Clinical trials demonstrated remarkable efficacy, with most patients achieving complete hematologic and cytogenetic responses [9]. Imatinib transformed CML from a disease with a median survival of three to five years to one where patients could anticipate near-normal life expectancy with continuous treatment [9]. Following imatinib, second-generation TKIs such as dasatinib (Sprycel) and nilotinib (Tasigna) were developed [10]. These drugs offer several advantages, including greater potency against the BCR-ABL kinase and efficacy against some imatinib-resistant mutations [10]. Studies have shown that dasatinib and nilotinib can induce faster and deeper molecular responses compared to imatinib [10]. While the 2^nd generation TKIs have some advantages, their solubility is significantly influenced by pH, which can impact their absorption and bioavailability resulting in a negative impact on disease control [11-13]. Therefore, conditions that increase gastric pH, such as the use of Proton Pump Inhibitors (PPIs) or other Acid Reducing Agents (ARAs), can reduce solubility and, consequently, the bioavailability potentially leading to suboptimal therapeutic levels. One retrospective registry study demonstrated a 15% reduction in 5-year overall survival in CML patients taking ARAs with a TKI [14]. Therefore, the concomitant use of ARAs with a TKI should be avoided [15].

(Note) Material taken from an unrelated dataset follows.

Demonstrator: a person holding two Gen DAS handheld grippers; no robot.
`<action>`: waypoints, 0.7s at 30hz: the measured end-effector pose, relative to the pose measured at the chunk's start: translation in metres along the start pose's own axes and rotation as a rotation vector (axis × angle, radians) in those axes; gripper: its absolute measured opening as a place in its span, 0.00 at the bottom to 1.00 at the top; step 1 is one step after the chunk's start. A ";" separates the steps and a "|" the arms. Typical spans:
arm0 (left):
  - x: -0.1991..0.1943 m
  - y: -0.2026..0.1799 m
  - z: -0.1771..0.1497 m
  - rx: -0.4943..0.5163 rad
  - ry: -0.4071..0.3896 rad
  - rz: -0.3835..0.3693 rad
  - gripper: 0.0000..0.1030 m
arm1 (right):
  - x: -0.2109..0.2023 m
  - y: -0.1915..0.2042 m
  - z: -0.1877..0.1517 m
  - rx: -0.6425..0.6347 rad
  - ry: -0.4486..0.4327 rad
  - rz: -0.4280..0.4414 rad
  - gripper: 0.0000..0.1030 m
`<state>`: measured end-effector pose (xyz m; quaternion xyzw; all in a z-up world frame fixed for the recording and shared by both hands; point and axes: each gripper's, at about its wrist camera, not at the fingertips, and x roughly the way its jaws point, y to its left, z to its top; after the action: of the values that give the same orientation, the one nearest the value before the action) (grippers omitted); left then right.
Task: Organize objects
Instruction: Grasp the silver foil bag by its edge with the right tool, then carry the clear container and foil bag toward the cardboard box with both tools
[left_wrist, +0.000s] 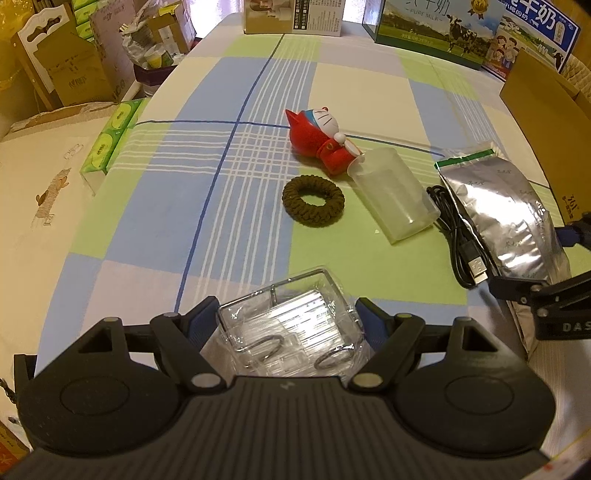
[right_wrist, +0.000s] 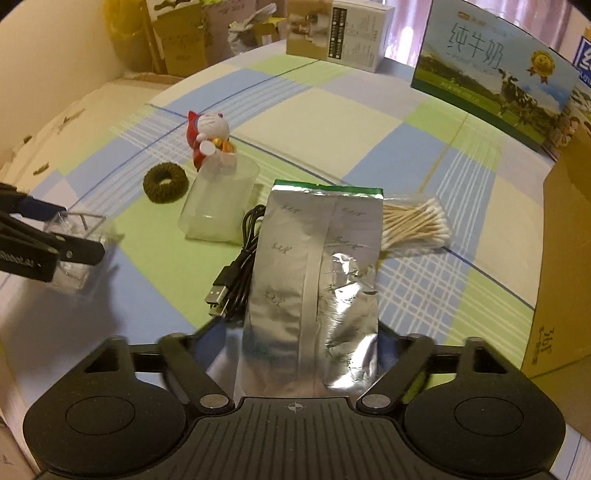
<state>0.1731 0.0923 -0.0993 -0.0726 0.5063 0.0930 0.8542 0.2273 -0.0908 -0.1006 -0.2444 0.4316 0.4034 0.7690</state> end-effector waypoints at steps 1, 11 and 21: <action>0.000 0.001 0.000 0.000 -0.001 -0.003 0.75 | 0.000 0.001 -0.001 -0.002 0.001 -0.011 0.65; 0.001 0.002 0.001 0.021 -0.007 -0.019 0.75 | -0.009 -0.002 -0.010 0.052 -0.012 0.002 0.34; 0.000 0.001 0.001 0.049 -0.016 -0.041 0.75 | -0.037 -0.005 -0.019 0.145 -0.072 -0.004 0.29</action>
<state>0.1741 0.0938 -0.0992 -0.0611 0.4999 0.0636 0.8616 0.2115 -0.1222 -0.0786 -0.1743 0.4315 0.3777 0.8005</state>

Despite this, the concomitant use of TKIs and ARAs is common in clinical practice due to the high prevalence of gastroesophageal reflux disease and peptic ulcer disease among cancer patients [16,17]. Studies indicate that up to 50% of all cancer patients receiving TKIs are also prescribed ARAs with potentially more patients using over the counter preparations [15].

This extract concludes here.